Shrimp fajitas recipe
When I was growing up in the northeast, there were really no authentic Mexican restaurants in the area, so though my family was in the restaurant business and my hometown was well know for the dining, I was not familiar with common Mexican dishes. Later in life I moved out to the southwestern region of the United States and I was then put on to the delights of the cuisine from south of the border, and after sampling most of what is out there I can say without question that my favorite Mexican dish is fajitas.

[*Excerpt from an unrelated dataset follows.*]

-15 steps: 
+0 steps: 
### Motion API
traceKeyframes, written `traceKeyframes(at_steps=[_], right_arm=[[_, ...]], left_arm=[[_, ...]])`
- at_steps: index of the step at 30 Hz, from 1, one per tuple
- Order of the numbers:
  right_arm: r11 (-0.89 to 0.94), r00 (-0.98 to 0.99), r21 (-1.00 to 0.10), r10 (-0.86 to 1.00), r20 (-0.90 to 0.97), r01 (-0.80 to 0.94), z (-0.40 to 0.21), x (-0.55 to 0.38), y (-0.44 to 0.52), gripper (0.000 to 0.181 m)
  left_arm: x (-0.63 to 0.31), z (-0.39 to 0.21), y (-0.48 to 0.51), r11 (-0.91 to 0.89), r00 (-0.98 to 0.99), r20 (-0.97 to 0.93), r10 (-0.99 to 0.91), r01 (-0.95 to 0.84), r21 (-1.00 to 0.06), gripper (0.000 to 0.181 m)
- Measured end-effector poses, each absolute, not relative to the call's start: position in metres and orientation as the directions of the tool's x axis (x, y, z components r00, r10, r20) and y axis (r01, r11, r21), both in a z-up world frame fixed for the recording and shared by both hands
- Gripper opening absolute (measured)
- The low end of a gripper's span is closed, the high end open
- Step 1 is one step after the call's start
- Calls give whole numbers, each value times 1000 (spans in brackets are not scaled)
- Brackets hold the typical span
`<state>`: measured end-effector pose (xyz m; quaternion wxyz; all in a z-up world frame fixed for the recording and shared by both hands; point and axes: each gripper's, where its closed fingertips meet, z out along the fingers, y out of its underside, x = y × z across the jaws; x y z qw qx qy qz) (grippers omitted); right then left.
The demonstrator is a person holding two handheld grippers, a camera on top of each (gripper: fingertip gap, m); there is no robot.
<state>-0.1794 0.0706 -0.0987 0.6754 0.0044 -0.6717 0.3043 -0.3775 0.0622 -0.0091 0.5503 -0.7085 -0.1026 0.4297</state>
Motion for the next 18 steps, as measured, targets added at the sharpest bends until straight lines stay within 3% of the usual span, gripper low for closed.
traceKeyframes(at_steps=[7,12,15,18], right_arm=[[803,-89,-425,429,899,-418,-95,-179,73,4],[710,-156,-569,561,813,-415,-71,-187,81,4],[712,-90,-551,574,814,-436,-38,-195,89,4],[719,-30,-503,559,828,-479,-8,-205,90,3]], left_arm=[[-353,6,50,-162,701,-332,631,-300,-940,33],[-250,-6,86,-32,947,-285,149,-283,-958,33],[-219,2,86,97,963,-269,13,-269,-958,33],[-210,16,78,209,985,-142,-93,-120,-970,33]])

I think that one of the reasons I like fajitas is that that they can be made in a healthy manner and they need not be too heavy like many Mexican dishes are. They are also quick and simple to prepare, and they offer the cook some freedom of choice concerning what meat or fish, vegetables, fixings, spices, and even what type of tortilla you may prefer. This is the recipe for shrimp fajitas my way, which is probably too spicy for most tastes, but you’ll get the idea. Enjoy!
Shrimp Fajitas Recipe
Ingredients
1 lb. of large shrimp, peeled and deveined
One or two red bell peppers
One large red onion
One can of baby corn
8 oz. fresh, sliced mushrooms
2 fresh habanero peppers
1 lemon
Salt and pepper to taste
Sour cream
Salsa of your choice
Guacamole
Corn and/or flour Tortillas
Cooking oil
Directions:
This is another simple dish, and it is important to recognize that things don’t have to agonizingly hard to be extremely satisfying and tasty. You simply heat up your oil in a large frying pan and add our shrimp, brown it, and then begin to add your veggies one by one placing the ones that will take longest to cook in first. Season with the salt and pepper and lemon (or whatever you want) and heat up your tortillas. When the mix is vibrantly cooked and sizzling, it’s time to assemble your fajitas on the warm tortillas with the guacamole, salsa, and sour cream as your toppings.